L'ouverture de l'extension européenne est une franche réussite, le cap des 100 000 ayant déjà été passé seulement trois heures après l'ouverture.
Dans ses estimations initiales pour la totalité de la période Sunrise, soit quatre mois d'activité, EURid tablait sur 500 000 noms demandés.
Les résultats préliminaire de la première journée d'ouverture ont donc de quoi combler Marc Van Wesemael, le directeur général d'EURid. "Nous sommes ravis de la façon dont l'ouverture s'est déroulée jusqu'à présent," a-t-il expliqué par téléphone à DomainesInfo.fr. "A 14h00 (ndr : l'ouverture a eu lieu à 11h00), nous avions déjà enregistré 100 000 demandes !"
60 noms par seconde
Sans grande surprise, les pics d'activité ont été enregistrés dans les premières minutes. Après le premier quart d'heure, 44 000 demandes avaient déjà été reçues et le taux atteignait les 60 noms demandés par seconde. A 16h00, heure à laquelle nous nous sommes entretenu avec Monsieur Van Wesemael, ce taux s'était stabilisé autour de 1 nom demandé par seconde. EURid prévoit donc de dépasser les 200 000 demandes dans un avenir proche. "D'ailleurs, l'ensemble des registrars accrédités ont déjà prépayés 300 000 noms," précise le patron d'EURid.
"A 14h, nous avions eu 66 852 demandes basées sur des marques nationales, 20 673 sur des marques internationales ou communautaires, 7 225 émanant d'organismes publics et 620 basées sur des appellations d'origine," révèle Marc Van Wesemael.
La France, 2ème au top 5 des pays ayant souscrit au .EU
Sans surprise, c'est sex.eu qui a été le plus demandé devant hotel.eu, travel.eu, jobs.eu et hotels.eu.
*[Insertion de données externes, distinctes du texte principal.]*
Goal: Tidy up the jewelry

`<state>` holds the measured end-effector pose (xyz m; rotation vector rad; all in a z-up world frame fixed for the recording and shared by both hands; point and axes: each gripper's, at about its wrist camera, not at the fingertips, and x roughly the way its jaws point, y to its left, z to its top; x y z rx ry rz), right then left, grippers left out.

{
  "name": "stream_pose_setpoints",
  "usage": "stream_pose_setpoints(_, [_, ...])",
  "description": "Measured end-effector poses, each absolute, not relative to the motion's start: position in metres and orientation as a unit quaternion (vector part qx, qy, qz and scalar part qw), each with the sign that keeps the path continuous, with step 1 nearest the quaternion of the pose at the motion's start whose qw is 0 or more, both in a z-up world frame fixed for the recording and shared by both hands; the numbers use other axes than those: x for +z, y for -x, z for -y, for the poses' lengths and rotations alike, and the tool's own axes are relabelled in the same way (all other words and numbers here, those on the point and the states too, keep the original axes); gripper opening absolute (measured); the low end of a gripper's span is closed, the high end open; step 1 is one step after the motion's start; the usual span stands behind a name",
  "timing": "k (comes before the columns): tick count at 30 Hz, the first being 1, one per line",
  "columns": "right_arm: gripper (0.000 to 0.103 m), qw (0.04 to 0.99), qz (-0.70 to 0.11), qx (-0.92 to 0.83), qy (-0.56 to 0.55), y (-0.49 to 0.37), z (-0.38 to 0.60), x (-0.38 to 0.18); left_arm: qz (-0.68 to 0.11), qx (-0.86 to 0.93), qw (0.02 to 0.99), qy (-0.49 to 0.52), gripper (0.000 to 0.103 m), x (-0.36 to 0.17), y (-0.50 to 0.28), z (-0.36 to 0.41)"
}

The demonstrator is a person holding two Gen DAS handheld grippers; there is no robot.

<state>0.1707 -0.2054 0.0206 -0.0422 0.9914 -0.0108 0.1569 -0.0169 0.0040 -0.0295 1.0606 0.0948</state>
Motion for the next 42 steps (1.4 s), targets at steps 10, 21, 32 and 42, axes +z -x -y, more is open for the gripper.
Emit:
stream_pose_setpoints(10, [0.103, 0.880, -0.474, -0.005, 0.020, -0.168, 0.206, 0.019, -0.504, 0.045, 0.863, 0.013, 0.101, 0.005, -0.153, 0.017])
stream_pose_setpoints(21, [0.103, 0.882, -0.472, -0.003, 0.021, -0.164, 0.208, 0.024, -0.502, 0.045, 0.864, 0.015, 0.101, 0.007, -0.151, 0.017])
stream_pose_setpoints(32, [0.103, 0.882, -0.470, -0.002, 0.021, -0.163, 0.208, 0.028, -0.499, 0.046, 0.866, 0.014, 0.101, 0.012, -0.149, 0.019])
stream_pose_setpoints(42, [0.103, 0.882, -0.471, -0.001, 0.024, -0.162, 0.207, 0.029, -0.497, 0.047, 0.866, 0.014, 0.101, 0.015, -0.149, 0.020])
Surprise, en revanche, en ce qui concerne le classement par pays. Que l'Allemagne soit en tête avec 35% des demandes relève de la logique, l'extension nationale de ce pays (le .DE) étant après tout la deuxième extension du monde derrière le .COM. Mais en deuxième position nous trouvons la France, avec 12,74% de demandes, juste devant la Hollande avec 12,26% de demandes. Suivent l'Angleterre (10%) et la Belgique (6%). Ainsi, si la France et la Hollande ont rejeté la constitution, ces deux pays embrassent l'idée d'une Europe sur Internet.